Publications/Sep 26, 2019

New Issue of Studies in Late Antiquity (Spring 2019)

New Issue of Studies in Late Antiquity (Spring 2019) lead image

Studies in Late Antiquity, volume 3, no. 3 (Fall 2019).

CONTENTS INCLUDE

Imperial Women and Clerical Exile in Late Antiquity
Julia Hillner

Late antique clerical exile is traditionally investigated from the perspective of banished cleric or banishing emperor and council. This article investigates the relationships between banished clerics and imperial women. Drawing on data collected by the Migration of Faith: Clerical Exile in Late Antiquity project, as well as quantitative methods such as social network analysis, I discuss how late antique authors exploited these (at times fabricated) relationships for their narrative agendas. Focussing on the case study of imperial women as patrons of banished clerics, I draw three conclusions: First, there was a constantly negative attitude towards involvement of imperial women in clerical exile throughout Late Antiquity. Second, there was, nonetheless, variation in this attitude across time and genres. Negative portrayal of imperial women engaged in cases of clerical exile peaked in the fifth century and in Nicene and Chalcedonian sources. Third, positive portrayal appears only towards the end of the period, and in sixth-century Miaphysite hagiography. I suggest that the identified differences were due to genre, but also responded to real changes in the institutional roles of imperial women over the course of late antiquity.

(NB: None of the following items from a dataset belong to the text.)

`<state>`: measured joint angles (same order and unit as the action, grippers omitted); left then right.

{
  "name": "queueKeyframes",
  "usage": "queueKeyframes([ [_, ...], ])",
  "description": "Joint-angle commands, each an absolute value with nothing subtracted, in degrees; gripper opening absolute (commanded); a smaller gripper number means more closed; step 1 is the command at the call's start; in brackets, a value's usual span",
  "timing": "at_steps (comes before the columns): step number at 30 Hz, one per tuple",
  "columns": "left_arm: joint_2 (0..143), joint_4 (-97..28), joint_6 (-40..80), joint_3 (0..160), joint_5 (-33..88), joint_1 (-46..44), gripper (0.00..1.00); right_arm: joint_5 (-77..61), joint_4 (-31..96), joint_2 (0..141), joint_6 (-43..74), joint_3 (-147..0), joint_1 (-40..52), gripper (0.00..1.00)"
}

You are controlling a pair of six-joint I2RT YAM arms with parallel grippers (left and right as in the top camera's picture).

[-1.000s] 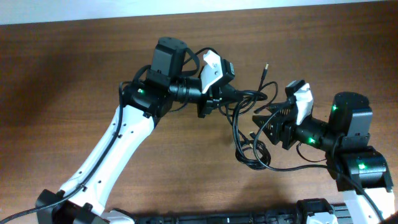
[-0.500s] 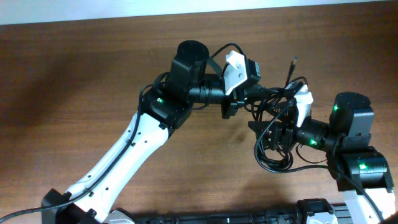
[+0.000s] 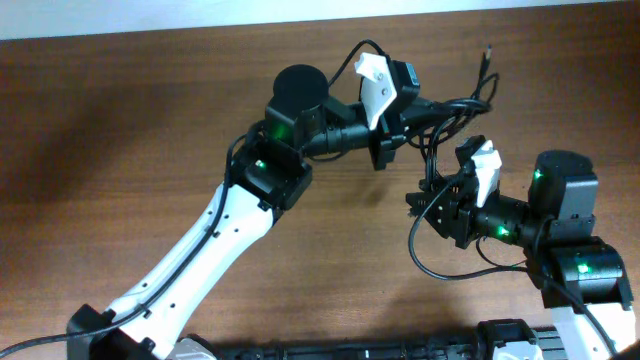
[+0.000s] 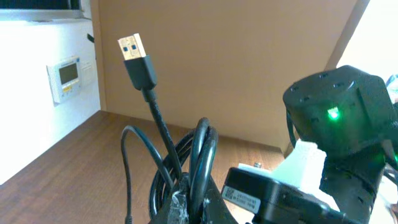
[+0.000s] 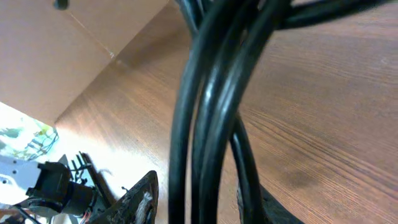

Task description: Untangle cables

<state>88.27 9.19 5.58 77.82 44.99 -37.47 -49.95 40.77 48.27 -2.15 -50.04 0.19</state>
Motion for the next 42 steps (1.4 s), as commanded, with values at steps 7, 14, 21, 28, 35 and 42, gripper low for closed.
queueKeyframes([
  [7,83.22,10.15,7.05,78.81,43.64,-26.55,0.00,-47.11,44.42,53.95,-2.61,-50.48,0.36,0.20],
  [14,83.22,2.39,4.19,78.81,43.68,-20.84,0.00,-47.09,44.34,54.06,-2.79,-50.48,0.36,0.18],
  [21,83.22,-18.81,-25.69,78.81,45.60,-20.82,0.00,-47.11,44.14,54.06,-2.79,-50.48,0.36,0.18],
  [28,83.22,-23.09,-27.94,78.81,54.61,-20.95,0.00,-47.16,41.91,54.06,-2.76,-50.48,0.36,0.48],
  [35,83.22,-24.23,-26.24,78.81,71.72,-21.65,0.00,-54.28,33.15,54.06,-2.57,-50.48,0.36,0.49],
  [42,83.22,-14.31,-18.83,78.81,72.23,-27.97,0.00,-58.17,28.69,54.06,-2.55,-50.48,0.36,0.49],
])
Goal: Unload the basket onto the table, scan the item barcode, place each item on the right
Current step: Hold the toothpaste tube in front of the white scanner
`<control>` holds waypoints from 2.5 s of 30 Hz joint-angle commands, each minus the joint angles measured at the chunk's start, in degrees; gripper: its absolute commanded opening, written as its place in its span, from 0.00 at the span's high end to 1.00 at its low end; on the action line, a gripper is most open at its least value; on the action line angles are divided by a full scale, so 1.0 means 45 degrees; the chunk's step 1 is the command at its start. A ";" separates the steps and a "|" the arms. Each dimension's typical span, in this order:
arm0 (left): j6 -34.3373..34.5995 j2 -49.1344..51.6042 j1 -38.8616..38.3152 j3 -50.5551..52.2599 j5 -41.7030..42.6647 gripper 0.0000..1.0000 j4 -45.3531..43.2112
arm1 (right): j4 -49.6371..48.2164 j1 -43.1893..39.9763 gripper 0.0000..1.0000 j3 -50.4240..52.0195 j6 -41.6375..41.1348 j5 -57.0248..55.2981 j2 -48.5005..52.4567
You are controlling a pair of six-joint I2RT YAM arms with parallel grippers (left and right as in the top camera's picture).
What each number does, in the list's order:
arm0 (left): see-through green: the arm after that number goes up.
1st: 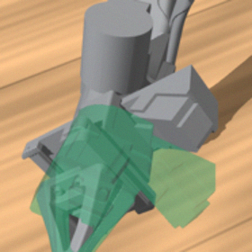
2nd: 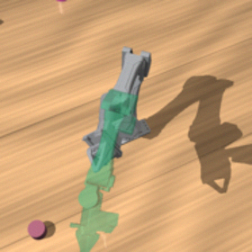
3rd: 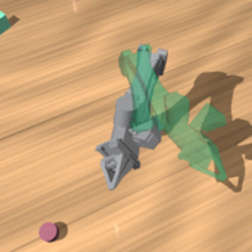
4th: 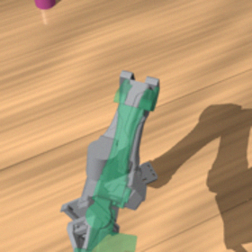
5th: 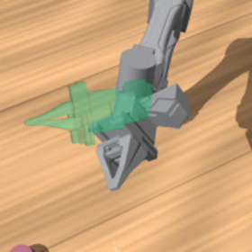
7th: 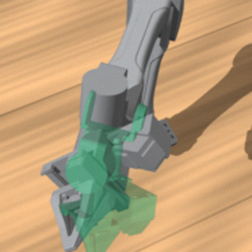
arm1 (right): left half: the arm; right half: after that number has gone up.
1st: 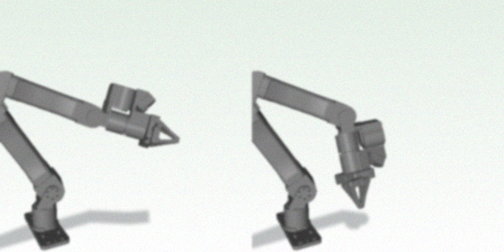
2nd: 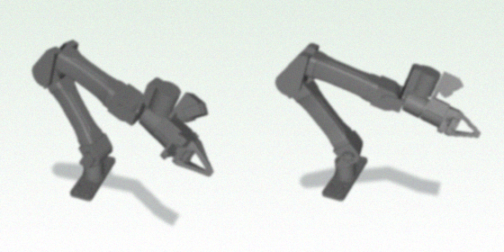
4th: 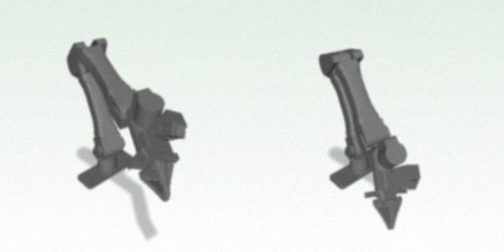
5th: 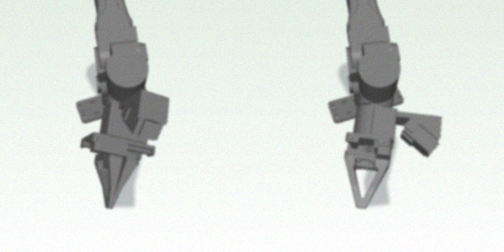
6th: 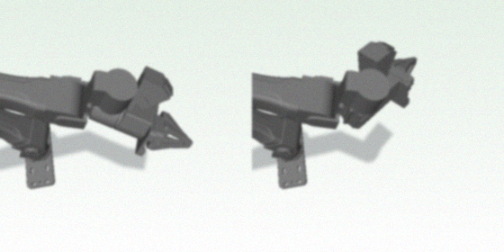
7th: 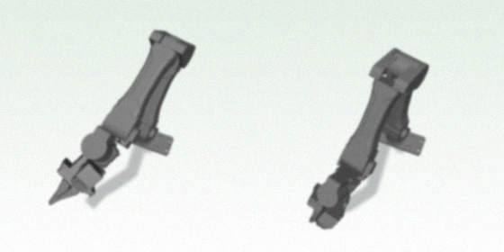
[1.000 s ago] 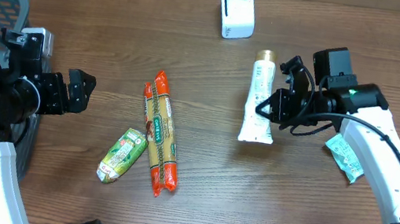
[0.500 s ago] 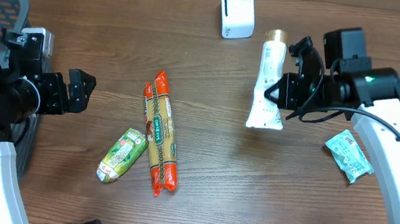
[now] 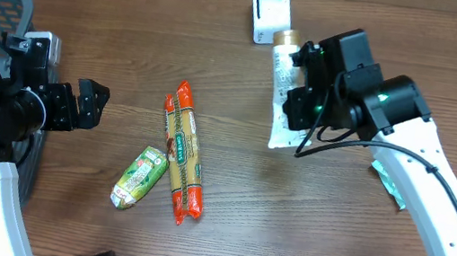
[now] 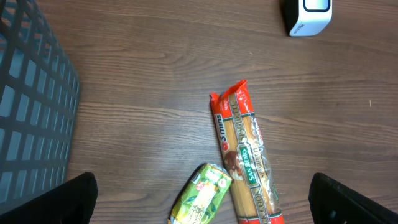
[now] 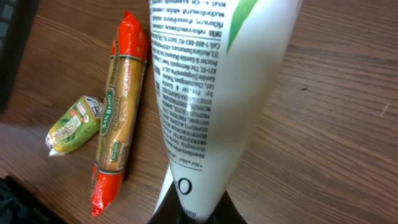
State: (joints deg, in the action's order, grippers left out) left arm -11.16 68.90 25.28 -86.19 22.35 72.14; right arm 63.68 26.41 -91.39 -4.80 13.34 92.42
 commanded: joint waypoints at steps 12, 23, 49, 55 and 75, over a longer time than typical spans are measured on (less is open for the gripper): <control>-0.0287 -0.0005 0.0068 -0.0019 0.0233 0.00 -0.0039 | -0.0831 0.0452 0.96 -0.2458 -0.0160 -0.6130 -0.0282; -0.0287 -0.0005 0.0068 -0.0019 0.0233 0.00 -0.0039 | -0.6921 0.0782 0.96 -0.2458 0.7796 -1.1128 0.2467; -0.0287 -0.0005 0.0068 -0.0019 0.0233 0.01 -0.0039 | -1.7180 -0.0340 0.96 -0.2458 1.6689 -1.1540 0.9117; -0.0287 -0.0005 0.0068 -0.0019 0.0233 0.00 -0.0039 | -1.7262 -0.0340 0.96 -0.2458 1.6694 -1.1225 0.9466; -0.0287 -0.0005 0.0068 -0.0019 0.0233 0.00 -0.0039 | -1.4576 -0.0325 0.96 -0.2458 1.2439 -1.1740 0.7611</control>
State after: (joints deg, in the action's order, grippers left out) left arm -11.16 68.90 25.28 -86.17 22.35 72.14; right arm -4.93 24.80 -100.49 61.14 -39.24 136.73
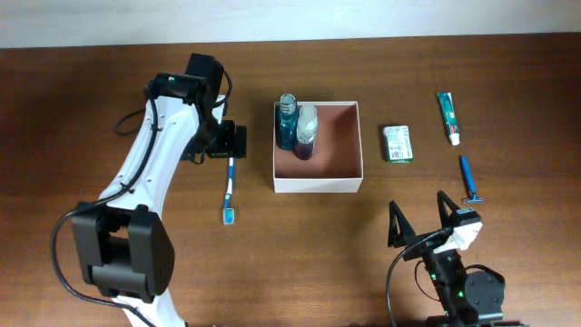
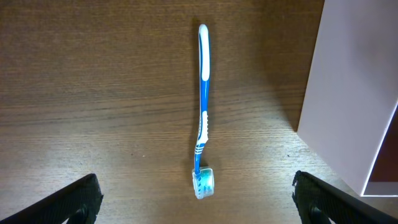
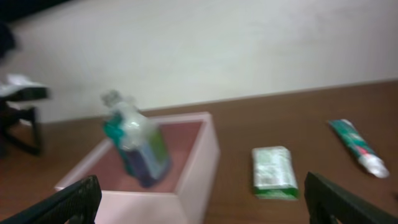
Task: Pack container
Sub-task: 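Move the right gripper down over the green soap bar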
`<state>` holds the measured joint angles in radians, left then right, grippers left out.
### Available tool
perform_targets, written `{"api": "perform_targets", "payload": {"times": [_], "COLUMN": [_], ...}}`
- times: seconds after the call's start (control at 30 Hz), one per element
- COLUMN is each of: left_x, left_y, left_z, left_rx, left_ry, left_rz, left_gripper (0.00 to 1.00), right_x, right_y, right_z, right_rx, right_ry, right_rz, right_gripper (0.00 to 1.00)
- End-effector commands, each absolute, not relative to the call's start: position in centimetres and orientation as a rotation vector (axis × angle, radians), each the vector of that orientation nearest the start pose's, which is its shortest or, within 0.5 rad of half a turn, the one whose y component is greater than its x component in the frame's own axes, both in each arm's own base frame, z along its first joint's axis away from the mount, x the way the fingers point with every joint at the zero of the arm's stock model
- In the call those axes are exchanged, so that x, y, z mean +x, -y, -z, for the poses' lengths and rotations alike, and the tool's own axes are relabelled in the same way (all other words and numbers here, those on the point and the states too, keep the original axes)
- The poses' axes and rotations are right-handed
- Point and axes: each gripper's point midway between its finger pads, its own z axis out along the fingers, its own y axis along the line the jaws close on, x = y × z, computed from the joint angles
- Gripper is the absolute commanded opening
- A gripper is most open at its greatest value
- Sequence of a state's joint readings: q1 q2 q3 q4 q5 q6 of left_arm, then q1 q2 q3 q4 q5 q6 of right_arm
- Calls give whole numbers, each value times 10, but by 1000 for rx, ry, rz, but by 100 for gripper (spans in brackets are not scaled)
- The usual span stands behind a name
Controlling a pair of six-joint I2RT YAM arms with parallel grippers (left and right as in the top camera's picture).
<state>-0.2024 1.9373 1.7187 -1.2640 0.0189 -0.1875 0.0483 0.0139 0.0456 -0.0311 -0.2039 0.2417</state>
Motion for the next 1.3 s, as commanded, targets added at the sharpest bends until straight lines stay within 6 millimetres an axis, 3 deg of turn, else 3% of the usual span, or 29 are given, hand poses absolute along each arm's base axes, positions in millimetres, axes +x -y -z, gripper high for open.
{"api": "perform_targets", "payload": {"times": [0.0,0.07,0.17,0.3,0.47,0.7,0.83,0.93,1.17,1.27], "left_x": [379,379,379,379,379,379,379,379,380,379], "left_y": [80,80,80,80,80,80,80,80,80,80], "left_z": [-125,-125,-125,-125,-125,-125,-125,-125,-125,-125], "left_rx": [26,26,26,26,26,26,26,26,25,26], "left_ry": [-3044,-3044,-3044,-3044,-3044,-3044,-3044,-3044,-3044,-3044], "left_rz": [47,47,47,47,47,47,47,47,47,47], "left_gripper": [99,99,99,99,99,99,99,99,99,100], "right_x": [228,220,214,219,252,322,345,369,407,417], "right_y": [-71,-74,-65,-54,-31,-23,-39,-40,-30,-30], "right_z": [-213,-247,-282,-310,-317,-310,-283,-256,-156,-123], "right_rx": [-120,-166,-143,-185,-172,-158,-202,-201,-177,-178], "right_ry": [-1473,-1346,-1264,-1311,-1655,-2160,-2405,-2503,-2753,-2812], "right_rz": [-538,-539,-483,-296,-87,-41,-154,-163,-85,-87], "right_gripper": [99,98,98,99,99,99,99,99,98,99]}}
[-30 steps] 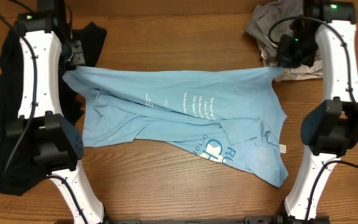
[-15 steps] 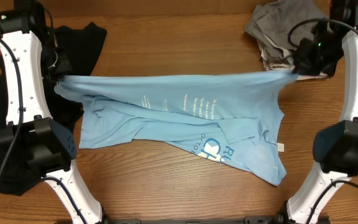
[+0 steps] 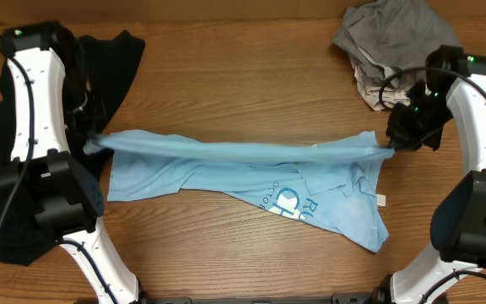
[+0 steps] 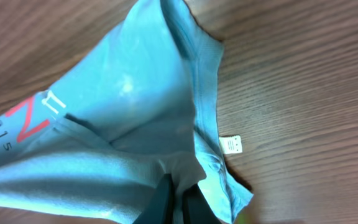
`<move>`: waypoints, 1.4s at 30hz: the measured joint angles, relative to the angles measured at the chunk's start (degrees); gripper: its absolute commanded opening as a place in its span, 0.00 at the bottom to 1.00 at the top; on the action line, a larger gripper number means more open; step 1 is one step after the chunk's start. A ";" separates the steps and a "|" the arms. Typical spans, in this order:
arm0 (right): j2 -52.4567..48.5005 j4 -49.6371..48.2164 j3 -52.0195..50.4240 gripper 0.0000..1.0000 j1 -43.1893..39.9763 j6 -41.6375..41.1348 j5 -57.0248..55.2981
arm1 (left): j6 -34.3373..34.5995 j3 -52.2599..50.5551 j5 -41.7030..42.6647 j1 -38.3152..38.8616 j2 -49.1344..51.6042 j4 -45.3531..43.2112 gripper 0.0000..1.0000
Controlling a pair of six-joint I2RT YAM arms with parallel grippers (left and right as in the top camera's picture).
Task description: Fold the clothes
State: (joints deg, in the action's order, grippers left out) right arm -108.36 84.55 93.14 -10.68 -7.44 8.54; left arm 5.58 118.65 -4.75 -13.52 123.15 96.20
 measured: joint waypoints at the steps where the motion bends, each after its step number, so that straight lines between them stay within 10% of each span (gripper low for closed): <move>1: 0.00 -0.42 -0.76 0.04 -0.02 -0.02 0.02 | -0.02 -1.62 -0.07 0.02 0.00 -0.20 0.04; 10: 0.00 -4.11 -9.09 0.05 -0.15 -0.04 0.00 | -0.02 -16.85 -0.24 0.04 0.00 -7.23 0.06; 14: 0.00 -5.05 -11.58 0.42 -0.20 0.13 -0.37 | -0.04 -20.33 -0.24 0.04 0.00 -9.33 0.53; 16: 0.00 -5.38 -11.96 0.44 -0.22 -0.04 -1.09 | -0.15 -21.05 -0.33 0.04 0.00 -9.86 0.63; 42: 0.02 -2.49 -5.33 0.55 -0.22 2.84 -1.27 | -10.12 -19.76 13.31 0.04 -4.26 -19.61 0.67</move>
State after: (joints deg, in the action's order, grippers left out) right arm -108.33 82.06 87.81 -10.90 -4.60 7.27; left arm -4.54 98.89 8.56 -13.47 118.89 76.60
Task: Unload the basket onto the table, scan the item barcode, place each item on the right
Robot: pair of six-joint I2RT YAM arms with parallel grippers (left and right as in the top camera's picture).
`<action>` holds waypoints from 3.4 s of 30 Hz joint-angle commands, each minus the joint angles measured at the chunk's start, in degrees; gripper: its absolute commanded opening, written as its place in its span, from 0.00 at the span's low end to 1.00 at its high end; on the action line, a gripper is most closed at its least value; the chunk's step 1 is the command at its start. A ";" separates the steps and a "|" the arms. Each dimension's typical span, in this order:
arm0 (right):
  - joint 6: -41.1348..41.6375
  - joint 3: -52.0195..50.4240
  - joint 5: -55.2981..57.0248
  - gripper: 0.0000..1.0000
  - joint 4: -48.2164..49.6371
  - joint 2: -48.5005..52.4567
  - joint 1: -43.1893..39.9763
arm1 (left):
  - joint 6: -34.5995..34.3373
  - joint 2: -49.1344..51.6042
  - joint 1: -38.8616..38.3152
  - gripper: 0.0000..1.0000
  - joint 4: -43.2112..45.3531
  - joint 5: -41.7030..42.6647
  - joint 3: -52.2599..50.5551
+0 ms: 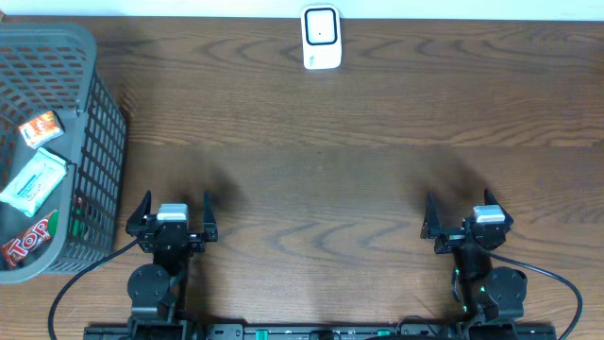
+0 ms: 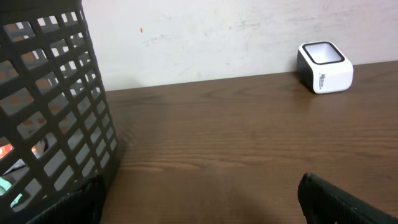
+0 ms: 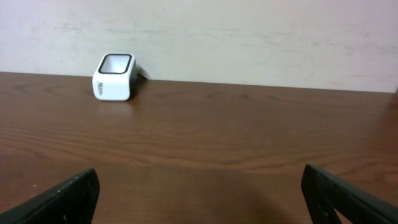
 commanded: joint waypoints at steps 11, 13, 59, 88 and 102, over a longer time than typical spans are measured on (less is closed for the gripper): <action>-0.22 -0.07 0.31 0.99 -0.26 -0.15 -0.50 | 0.09 -0.33 0.24 0.98 -2.49 -0.55 -0.94; -0.22 -0.07 0.31 0.99 -0.26 -0.15 -0.50 | 0.11 -0.33 0.24 0.98 -2.49 -0.55 -0.94; -0.22 -0.07 0.31 0.99 -0.26 -0.15 -0.50 | 0.11 -0.33 0.24 0.98 -2.49 -0.55 -0.94; -0.22 -0.07 0.31 0.99 -0.24 -0.15 -0.50 | -12.00 13.92 0.22 0.98 -20.52 1.44 15.50; -0.22 -0.07 0.31 0.99 -0.26 -0.15 -0.50 | -12.00 19.39 0.24 0.98 -23.04 18.51 17.16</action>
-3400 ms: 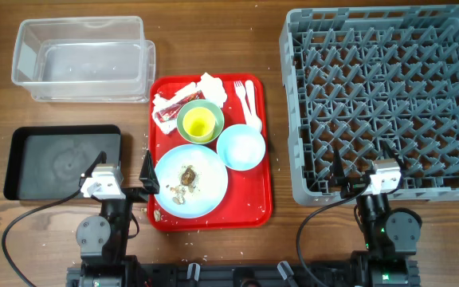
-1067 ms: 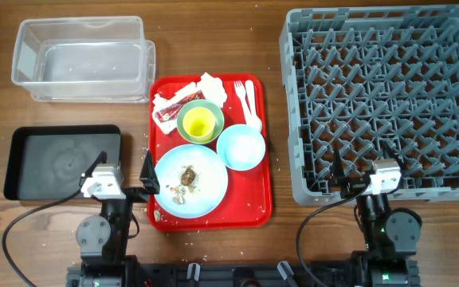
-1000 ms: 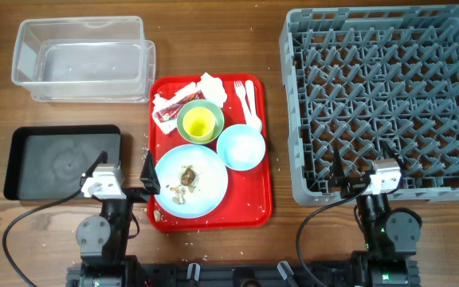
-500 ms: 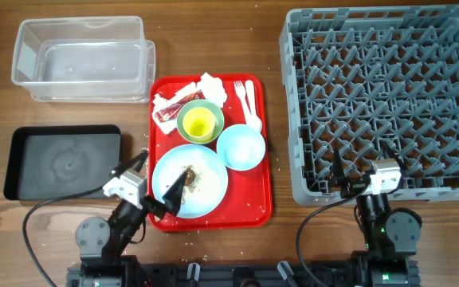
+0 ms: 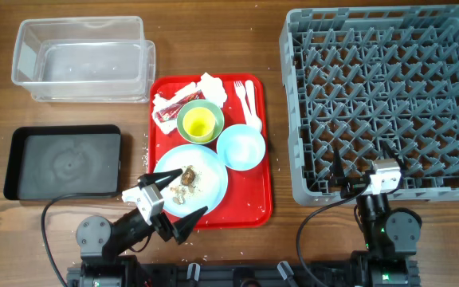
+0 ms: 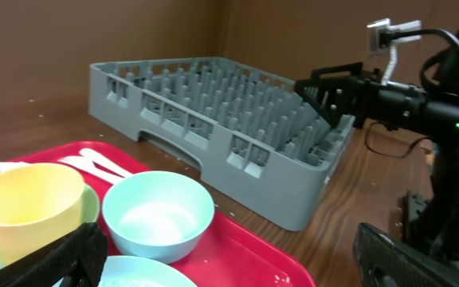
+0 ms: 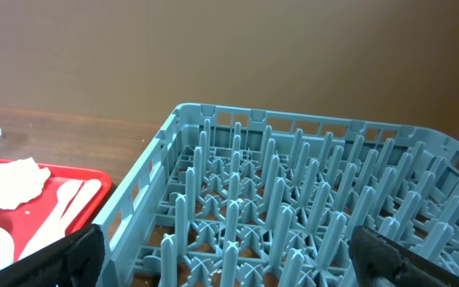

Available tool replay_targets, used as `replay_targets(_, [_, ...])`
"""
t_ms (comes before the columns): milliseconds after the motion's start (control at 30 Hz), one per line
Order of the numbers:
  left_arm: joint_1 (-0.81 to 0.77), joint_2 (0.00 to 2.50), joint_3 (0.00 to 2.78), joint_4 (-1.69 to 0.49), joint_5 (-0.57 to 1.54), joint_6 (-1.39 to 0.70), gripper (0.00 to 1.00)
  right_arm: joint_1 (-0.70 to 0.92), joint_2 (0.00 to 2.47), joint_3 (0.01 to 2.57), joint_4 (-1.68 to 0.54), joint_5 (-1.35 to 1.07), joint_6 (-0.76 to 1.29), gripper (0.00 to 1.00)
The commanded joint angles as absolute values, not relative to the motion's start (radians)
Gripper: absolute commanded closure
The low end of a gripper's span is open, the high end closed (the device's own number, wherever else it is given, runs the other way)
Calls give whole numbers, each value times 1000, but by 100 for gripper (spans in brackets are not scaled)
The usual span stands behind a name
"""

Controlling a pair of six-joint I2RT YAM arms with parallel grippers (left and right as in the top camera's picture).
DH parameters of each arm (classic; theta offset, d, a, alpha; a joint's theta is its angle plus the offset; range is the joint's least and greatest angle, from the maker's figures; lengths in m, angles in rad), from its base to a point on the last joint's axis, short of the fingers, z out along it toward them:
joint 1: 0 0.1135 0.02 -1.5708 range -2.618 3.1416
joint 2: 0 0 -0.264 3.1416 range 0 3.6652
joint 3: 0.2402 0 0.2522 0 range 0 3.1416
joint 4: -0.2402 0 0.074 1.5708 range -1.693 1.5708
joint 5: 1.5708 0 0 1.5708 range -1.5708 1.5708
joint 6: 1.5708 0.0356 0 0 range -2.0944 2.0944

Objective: Sort waste into correct bins and load items into the dishwasher rack

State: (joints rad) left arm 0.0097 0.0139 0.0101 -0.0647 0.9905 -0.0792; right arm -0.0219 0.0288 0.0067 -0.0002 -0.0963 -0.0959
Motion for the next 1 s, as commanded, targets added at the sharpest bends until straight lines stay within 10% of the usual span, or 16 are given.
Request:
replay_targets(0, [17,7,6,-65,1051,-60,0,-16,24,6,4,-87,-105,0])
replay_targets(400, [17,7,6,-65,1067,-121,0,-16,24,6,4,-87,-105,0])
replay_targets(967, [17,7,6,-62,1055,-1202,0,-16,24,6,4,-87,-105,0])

“They Wandered in the Deserts and Mountains, and Caves and Holes in the Ground”: Non-Chalcedonian Bishops “In Exile”
Elisabeth R. O'Connell

This contribution examines how models of exile were adopted and adapted in non-Chalcedonian communities following the establishment of a parallel Severan episcopal hierarchy under Archbishop Peter IV of Alexandria (576–577) and the consolidation of the Severan non-Chalcedonian church under his successor Damian (578–c. 607). Peter's predecessor Theodosius spent most of his long episcopacy (536–566) exiled in Constantinople, where he died, and Peter himself contended with three rivals to the patriarchate of Alexandria. Drawing on literary, documentary, and archaeological sources, I explore how the memory of non-Chalcedonian heroes was mobilized partly in order to validate the uncomfortable truth that members of the new network of bishops did not always live in their capitals, but in local monasteries, just as Peter and Damian did not live in Alexandria, but in the Enaton, nine miles to the west.

After a brief survey of the role of exile in the Alexandrian Church, I concentrate on the literary representation of the appropriate places for exile in monastic literature, in particular the identification of the “deserts” and “mountains,” “caves” and “holes” of the wandering Hebrews (Heb 11.38) with the monastic landscape of Egypt in the late sixth and early seventh centuries. At this time, monastic habitation of natural caves, gallery quarries, and rock-cut tombs on the desert escarpment above the Nile Valley flood plain flourished. Finally, I survey the archaeological evidence of one region where bishops appointed by Damian settled, and how they put their models of exile into practice.